Suma was perched on a chair, and she wiggled her short legs back and forth, her feet not quite able to touch the ground. “There has to be a large source of water other than the small sources we’ve found out there.” She said the words in a mixture of English and Shimmali. Our translators were turned off, but we’d spent the last three months trying to learn each other’s languages, since we didn’t have much else to do.
“Should we try to find it?” I asked. “We haven’t been able to get a vessel to function. Maybe we should just leave the city.”
Mary was beside me on the couch. Some things were universal no matter what race we came across. She leaned back, sighed, and rubbed her ever-expanding belly. “Is it a good time to go exploring? I think we need to hunker down, hope the rain stops, and keep working on the ships.”

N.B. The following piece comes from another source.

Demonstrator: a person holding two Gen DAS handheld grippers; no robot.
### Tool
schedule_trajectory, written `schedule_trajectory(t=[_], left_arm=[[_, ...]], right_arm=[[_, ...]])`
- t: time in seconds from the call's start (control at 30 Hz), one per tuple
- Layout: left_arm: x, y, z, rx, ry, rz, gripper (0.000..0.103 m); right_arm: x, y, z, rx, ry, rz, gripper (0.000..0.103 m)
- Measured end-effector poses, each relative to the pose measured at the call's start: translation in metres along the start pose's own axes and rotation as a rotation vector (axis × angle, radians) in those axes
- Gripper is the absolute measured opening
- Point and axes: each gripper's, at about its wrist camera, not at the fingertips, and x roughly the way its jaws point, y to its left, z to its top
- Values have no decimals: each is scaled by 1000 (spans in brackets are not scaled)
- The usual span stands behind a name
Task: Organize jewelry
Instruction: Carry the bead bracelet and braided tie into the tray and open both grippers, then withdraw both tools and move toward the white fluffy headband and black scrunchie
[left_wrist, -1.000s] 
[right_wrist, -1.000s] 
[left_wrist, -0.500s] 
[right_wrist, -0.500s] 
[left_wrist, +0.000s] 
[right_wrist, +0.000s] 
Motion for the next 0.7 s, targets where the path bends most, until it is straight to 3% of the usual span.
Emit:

“I agree,” Slate said. “There’s still a lot of the city we haven’t explored. Who knows what we’ll find?”
“Hopefully an engine with a technology familiar to me. Whoever these people were, they did things their own way.” Suma slipped off her chair and went to the window to stare at the ceaseless rain.
We knew enough about the race that had abandoned their world, but we didn’t know where they’d run to. After spending three months here, I was beginning to understand why they left. When it wasn’t gusting wind or firing electrical storms at the city, it was raining for weeks at a time.
I set a hand on Mary’s leg and gave it a light squeeze. “You’re right. We’ll keep working on the ships. How are you feeling?” I asked her quietly, not wanting to mention the bags that had begun to grow under her eyes. I knew she hadn’t been sleeping well, and often woke to her screaming out in her sleep. She wouldn’t admit it, but I thought she was having nightmares fueled by her time under the Iskios’ control.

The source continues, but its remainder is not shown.